Search term "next": please copy every line of the records below that contains it.

===== DATA TO USE

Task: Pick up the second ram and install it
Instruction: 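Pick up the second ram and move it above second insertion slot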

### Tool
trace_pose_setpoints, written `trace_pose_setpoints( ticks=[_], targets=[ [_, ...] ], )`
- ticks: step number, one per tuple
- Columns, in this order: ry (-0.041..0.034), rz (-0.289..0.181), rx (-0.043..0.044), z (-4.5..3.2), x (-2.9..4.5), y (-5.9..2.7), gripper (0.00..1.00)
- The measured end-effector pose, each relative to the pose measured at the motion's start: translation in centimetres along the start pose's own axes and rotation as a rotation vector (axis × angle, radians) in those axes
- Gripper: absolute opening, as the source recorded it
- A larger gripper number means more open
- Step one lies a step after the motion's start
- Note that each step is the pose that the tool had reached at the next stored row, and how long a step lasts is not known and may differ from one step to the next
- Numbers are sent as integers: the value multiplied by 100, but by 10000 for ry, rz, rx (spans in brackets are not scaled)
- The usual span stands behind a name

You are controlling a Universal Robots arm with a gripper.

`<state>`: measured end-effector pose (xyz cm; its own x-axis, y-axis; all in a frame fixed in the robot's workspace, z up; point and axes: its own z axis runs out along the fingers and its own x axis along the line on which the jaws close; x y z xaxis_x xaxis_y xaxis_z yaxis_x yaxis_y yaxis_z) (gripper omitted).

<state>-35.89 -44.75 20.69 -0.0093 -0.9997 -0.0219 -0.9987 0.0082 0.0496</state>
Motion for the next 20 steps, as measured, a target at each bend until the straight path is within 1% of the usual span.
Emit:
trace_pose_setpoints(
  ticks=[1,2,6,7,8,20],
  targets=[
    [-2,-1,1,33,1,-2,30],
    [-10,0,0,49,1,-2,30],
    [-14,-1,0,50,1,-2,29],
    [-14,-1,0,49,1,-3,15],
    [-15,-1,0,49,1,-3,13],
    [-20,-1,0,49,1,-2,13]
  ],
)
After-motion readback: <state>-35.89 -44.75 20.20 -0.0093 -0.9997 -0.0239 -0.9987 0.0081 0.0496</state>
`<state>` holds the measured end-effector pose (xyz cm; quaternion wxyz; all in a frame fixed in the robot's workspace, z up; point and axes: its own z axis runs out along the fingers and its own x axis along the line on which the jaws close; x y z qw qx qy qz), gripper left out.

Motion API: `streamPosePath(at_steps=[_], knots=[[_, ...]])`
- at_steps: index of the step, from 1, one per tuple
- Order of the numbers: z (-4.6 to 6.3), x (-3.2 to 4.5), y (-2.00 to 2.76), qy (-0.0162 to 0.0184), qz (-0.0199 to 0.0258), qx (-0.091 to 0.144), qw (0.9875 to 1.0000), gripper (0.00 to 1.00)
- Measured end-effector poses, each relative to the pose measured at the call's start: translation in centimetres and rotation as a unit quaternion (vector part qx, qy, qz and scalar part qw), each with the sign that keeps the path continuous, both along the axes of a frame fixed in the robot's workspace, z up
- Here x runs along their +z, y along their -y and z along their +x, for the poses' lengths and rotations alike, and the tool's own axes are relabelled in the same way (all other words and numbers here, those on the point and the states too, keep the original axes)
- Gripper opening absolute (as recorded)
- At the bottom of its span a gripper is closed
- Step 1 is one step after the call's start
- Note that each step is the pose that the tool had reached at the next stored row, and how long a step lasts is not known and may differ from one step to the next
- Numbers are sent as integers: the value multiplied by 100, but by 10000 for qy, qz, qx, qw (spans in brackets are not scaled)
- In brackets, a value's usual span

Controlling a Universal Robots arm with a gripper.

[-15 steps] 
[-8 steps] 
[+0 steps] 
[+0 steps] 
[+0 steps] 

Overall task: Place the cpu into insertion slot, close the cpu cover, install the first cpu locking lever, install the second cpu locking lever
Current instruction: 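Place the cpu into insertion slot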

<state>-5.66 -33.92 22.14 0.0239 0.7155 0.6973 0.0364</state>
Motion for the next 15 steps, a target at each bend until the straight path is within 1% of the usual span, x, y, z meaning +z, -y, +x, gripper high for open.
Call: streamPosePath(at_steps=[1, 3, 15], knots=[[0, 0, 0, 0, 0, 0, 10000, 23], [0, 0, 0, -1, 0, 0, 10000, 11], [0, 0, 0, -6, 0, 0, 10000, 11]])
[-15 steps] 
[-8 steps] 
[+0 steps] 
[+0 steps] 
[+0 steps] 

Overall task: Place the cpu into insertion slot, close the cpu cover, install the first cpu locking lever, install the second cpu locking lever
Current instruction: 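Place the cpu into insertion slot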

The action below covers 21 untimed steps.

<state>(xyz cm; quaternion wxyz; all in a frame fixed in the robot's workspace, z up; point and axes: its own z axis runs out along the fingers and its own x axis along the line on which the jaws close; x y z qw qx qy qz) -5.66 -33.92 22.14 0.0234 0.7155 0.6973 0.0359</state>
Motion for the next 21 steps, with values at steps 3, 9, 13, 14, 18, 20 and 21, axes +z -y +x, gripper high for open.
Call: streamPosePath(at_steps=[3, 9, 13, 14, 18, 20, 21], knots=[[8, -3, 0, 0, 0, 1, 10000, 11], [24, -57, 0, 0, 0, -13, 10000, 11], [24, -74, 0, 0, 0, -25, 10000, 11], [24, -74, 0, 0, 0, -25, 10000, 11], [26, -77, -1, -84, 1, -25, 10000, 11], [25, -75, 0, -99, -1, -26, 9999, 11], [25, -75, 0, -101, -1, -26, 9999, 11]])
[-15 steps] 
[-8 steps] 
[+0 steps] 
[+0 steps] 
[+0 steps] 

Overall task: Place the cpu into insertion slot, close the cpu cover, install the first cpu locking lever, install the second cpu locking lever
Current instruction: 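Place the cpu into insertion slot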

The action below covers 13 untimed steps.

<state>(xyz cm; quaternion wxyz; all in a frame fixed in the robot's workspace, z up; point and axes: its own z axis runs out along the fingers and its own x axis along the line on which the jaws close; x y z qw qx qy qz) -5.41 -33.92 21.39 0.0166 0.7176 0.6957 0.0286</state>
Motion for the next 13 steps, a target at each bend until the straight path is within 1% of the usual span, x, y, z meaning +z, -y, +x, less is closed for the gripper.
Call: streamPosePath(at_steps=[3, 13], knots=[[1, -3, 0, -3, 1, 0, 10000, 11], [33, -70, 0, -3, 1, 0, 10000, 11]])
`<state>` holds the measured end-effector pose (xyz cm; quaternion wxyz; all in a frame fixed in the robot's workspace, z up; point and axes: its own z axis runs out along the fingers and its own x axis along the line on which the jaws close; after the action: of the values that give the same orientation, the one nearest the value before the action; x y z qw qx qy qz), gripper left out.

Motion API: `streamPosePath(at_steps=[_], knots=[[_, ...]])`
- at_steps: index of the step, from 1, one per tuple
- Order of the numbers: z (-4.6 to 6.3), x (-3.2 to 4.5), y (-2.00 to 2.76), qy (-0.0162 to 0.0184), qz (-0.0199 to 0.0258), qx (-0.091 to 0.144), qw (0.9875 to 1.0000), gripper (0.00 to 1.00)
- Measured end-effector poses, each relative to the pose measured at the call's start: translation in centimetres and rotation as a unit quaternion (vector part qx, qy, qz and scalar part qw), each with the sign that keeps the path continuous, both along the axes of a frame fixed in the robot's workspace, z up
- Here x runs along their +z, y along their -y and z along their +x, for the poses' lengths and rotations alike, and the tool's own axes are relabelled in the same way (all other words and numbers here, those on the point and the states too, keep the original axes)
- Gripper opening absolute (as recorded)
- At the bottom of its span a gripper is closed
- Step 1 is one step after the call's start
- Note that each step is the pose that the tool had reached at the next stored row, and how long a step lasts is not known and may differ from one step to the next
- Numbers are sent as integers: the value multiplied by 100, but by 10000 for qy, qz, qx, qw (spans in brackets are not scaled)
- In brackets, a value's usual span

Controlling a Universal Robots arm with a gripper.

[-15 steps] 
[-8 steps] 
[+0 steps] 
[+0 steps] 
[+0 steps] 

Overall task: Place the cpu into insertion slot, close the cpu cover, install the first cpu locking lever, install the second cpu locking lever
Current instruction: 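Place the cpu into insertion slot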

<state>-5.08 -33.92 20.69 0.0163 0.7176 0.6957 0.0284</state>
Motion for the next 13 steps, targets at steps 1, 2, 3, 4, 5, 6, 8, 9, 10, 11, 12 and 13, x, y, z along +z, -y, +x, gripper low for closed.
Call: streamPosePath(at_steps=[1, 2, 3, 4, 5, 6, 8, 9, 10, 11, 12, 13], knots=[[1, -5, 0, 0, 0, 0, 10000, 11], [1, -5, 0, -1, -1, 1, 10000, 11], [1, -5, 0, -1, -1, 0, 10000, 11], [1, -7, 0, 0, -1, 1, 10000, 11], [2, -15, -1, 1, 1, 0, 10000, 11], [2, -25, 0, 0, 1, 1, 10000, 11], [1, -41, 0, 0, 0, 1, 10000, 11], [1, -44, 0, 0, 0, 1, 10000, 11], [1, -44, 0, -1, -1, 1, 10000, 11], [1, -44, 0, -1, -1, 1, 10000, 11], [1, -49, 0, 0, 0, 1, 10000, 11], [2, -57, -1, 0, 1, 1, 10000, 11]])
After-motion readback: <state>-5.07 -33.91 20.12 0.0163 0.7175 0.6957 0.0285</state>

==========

*FINAL ANSWER:*
- Note that each step is the pose that the tool had reached at the next stored row, and how long a step lasts is not known and may differ from one step to the next
Motion for the next 20 steps, as measured, a target at each bend until the straight path is within 1% of the usual span.
- Note that each step is the pose that the tool had reached at the next stored row, and how long a step lasts is not known and may differ from one step to the next
Motion for the next 15 steps, a target at each bend until the straight path is within 1% of the usual span, x, y, z meaning +z, -y, +x, gripper high for open.
Motion for the next 21 steps, with values at steps 3, 9, 13, 14, 18, 20 and 21, axes +z -y +x, gripper high for open.
Motion for the next 13 steps, a target at each bend until the straight path is within 1% of the usual span, x, y, z meaning +z, -y, +x, less is closed for the gripper.
- Note that each step is the pose that the tool had reached at the next stored row, and how long a step lasts is not known and may differ from one step to the next
Motion for the next 13 steps, targets at steps 1, 2, 3, 4, 5, 6, 8, 9, 10, 11, 12 and 13, x, y, z along +z, -y, +x, gripper low for closed.

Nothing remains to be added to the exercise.